Aynı şekilde Mümtaz'ın amca oğlu İhsan kimi yerde sadece ferdi düşünen, kimi yerde toplumcu olan, düşünceleri netlik kazanmamış buna rağmen söyledikleri etrafındakilerce merakla dınlenen bir aydındır. İhsan da doğu-batı kültürlerindeki ilginç noktalara dikkat çekerek okuyucuyu kavrayan önemli karakterlerden biridir. Eğer yakalandığı zatürreden kurtulursa ve bu hızda kendisini geliştirmeye devam ederse, geleceğin saygın devlet adamlarınan biri olabileceğini düşünmeden edemediğim bir kahramandır.  

Nuran, Cumhuriyet Türkiyesinin bilgiye donanmış genç ve modern kadını, Mümtaz'la aşk yaşarken hem dişiliğin hem de bilinç ve kültürün sembolüdür.  

Bir başka roman kahramanı Suat da sürpriz dolu bir kişiliktir.
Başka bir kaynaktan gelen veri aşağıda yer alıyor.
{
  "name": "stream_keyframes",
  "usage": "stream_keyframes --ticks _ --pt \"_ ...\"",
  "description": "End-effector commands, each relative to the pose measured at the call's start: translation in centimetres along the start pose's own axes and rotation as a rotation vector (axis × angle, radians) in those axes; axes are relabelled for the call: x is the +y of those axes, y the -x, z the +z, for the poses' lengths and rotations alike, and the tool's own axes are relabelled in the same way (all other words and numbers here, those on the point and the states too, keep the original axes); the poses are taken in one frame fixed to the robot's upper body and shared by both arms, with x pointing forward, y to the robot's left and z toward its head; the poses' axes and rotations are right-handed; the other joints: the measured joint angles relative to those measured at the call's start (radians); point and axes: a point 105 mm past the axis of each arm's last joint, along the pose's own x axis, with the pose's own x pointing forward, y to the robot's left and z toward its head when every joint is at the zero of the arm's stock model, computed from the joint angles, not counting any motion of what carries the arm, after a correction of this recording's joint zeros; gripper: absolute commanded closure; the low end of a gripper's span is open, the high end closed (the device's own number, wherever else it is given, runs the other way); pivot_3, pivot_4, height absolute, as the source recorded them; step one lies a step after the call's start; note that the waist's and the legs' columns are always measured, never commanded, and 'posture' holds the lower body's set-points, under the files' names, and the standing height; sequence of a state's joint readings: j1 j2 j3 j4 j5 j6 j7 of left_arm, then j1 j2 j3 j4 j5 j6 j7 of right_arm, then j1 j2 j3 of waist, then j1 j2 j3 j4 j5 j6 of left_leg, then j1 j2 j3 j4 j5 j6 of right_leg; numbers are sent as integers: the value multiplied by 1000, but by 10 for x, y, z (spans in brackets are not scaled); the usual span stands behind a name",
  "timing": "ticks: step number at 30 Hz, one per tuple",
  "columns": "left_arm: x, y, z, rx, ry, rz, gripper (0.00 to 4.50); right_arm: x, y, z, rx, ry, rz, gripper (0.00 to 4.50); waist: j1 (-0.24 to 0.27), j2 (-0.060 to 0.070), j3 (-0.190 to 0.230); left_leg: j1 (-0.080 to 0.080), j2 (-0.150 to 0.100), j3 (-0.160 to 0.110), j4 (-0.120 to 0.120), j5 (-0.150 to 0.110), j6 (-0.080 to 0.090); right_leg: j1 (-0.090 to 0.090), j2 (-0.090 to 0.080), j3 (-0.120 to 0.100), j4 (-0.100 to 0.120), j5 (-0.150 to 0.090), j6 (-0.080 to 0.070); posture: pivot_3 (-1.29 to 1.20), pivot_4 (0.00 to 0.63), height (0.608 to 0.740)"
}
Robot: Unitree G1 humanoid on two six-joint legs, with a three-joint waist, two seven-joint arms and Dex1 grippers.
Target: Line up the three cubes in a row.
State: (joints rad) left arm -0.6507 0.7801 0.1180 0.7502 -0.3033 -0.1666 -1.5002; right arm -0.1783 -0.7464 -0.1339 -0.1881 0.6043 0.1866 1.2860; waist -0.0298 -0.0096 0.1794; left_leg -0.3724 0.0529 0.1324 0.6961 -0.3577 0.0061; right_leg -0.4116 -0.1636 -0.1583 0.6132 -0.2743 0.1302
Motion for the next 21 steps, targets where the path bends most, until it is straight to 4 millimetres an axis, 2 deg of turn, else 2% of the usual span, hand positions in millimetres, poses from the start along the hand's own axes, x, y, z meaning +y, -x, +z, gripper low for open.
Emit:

Öz-yıkımın tam ortasında, taşın bile dua edip ağacın zikrettiği, modern yaşantıya rağmen Allah'a inancın sorgusuz sualsiz yaşandığı bir ortamda isyankarlığı epik bir üslupla anlatılmıştır.  

Huzur romanının adından yola çıkarak Mümtaz ve Nuran'ın aşklarının mutlu son bulmasını çok istedim ve sonuna kadar hep mutlu bir bitiş bekledim. Nuran kendisi mutlu olmasa da kızının rahatı, çevrenin dedikoduyu kesmesi, yaşadığı trajediyi unutabilmesi için Mümtaz'ı değil kafasında şekillendirdiği huzuru seçti. 

Huzur dil zenginliğine çok güzel örnek teşkil eden bir klasiğimizdir. Kitap; insan, çevre, eşya ve topluma ait detaylı tasvirler verirken ikinci dünya savaşı öncesinde yaşanan telaşlı beklentiden kesitler sergiliyor. Yazmayı sevenlerin, özellikle genç neslin, okumasını şiddetle tavsiye ederim. 

Tekrar hatırlatayım; Huzur bir çırpıda okunup bitirilecek bir roman değildir. Her satırından zevk alınacak, düşünülecek, altı çizilip sayfanın kenarı kivrilacak, daha sonra hatırlamak için tekrar aralanacak bir romandır. 

Kelimelere takılanlardan olduğum için, romanda kullanılmış yabancı kelimelere birkaç örnek vermeden duramadım:  

füturist (sayfa 30)  

santimantal (sayfa 174)  

epikürcülük (sayfa 198)  

metafizik (sayfa 199)  

enterseptör (sayfa 221)  

rotasyon (sayfa 231)  

angaje (sayfa 298)  

epope (sayfa 322)  

sinizm (sayfa 336)
preparasyon (sayfa 370)  

aksiyon (sayfa 370)  

 
Toplam blog
: 41
: 2564
Kayıt tarihi
: 25.03.09
 
 

Gündeliğin akışını, yaşanmışı, gezilip görülmüşü veya okunmuşu paylaşmak istiyorum. Eleştirilerin..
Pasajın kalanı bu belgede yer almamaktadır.